Kein Zweifel: Losgelöst von Einzelfällen steht fest, dass wir alle - die Kreise, das Land und der Bund - in der Pflicht sind, einen verlässlichen Rahmen für ein bedarfsgerechtes Angebot in der Geburtshilfe sicherzustellen. Wir brauchen funktionierende Netzwerke im Land, an denen nicht zuletzt die Hebammen beteiligt werden müssen. Auch die Probleme bei der Finanzierung ihrer Leistungen und bei den Versicherungsprämien müssen endlich gelöst werden. Und für die Kinderkliniken und Geburtshilfeabteilungen, die in Regionen liegen, die heute und in Zukunft besonders von der demografischen Entwicklung betroffen sind, muss dringend eine tragfähige Lösung her.

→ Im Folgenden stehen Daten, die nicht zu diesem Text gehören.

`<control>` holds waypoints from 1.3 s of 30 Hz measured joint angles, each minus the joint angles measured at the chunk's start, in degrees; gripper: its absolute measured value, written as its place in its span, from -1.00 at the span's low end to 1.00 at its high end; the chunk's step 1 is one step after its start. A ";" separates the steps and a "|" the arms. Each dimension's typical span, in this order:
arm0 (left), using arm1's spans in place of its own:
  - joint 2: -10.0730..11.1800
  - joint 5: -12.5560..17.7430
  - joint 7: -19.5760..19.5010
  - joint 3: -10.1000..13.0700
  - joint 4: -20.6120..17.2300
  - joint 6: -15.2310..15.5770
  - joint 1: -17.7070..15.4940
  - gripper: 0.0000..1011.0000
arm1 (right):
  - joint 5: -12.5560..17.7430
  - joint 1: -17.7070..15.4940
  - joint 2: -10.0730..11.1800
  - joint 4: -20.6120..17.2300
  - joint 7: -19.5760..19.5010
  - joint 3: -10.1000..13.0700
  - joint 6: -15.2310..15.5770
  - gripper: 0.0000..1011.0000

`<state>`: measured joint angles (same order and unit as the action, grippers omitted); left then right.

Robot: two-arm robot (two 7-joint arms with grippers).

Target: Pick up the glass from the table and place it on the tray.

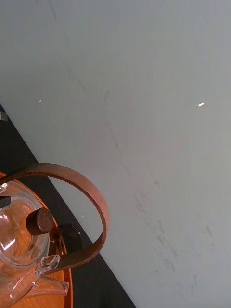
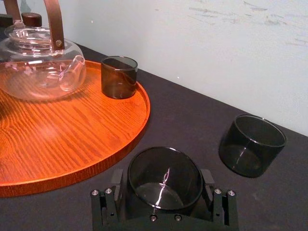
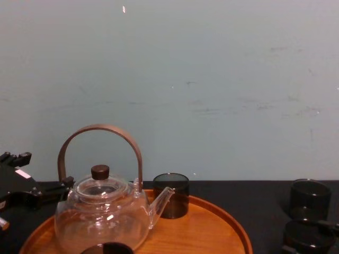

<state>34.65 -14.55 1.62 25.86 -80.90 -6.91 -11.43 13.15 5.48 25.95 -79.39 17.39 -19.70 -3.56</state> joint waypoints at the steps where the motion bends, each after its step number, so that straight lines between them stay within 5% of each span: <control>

In diesem Zusammenhang ist es ungemein wichtig, dass der Bund endlich seiner Verantwortung nachkommt. 

 


 

Es ist offensichtlich, dass die Sicherstellung einer flächendeckenden Geburtshilfe nur gelingt, wenn sich alle betroffenen Ebenen engagieren und wenn wir intensiv zusammenarbeiten. Ich denke, das Land hat hier seine ersten Hausaufgaben gemacht. Nur zu Erinnerung: Wir haben uns kürzlich - auch mit den Stimmen der CDU - auf wichtige Maßnahmen zur Verbesserung der Situation der Geburtshilfe hier in Schleswig-Holstein geeinigt. Auf dieser Grundlage arbeitet unsere Landesregierung gerade mit großem Einsatz. Dass sich nicht alle Probleme von heute auf morgen lösen lassen, versteht sich hoffentlich von selbst. Was wir jetzt brauchen, ist Zeit für die Umsetzung. Was wir nicht brauchen, sind populistische Anträge, die inhaltlich wenig bis gar nichts Neues bieten. 

 


 

Um es noch einmal ganz deutlich zu sagen: Unser Ziel ist und bleibt ein umfassendes Konzept für die Sicherstellung der Geburtshilfe in Schleswig-Holstein. Dieses muss sowohl stationäre wie ambulante Angebote umfassen. Und es muss, wie Sie auch unserem Antrag entnehmen können, Eingang in den überarbeiteten Krankenhausrahmenplan finden. Hierbei müssen natürlich nicht nur besondere regionale Bedürfnisse berücksichtigt, sondern auch alle betroffenen Gruppen angemessen beteiligt werden. Und genau das werden wir tun, um am Ende zu einer wirklich zukunftsfesten Lösung im Sinne der Menschen im Land zu kommen.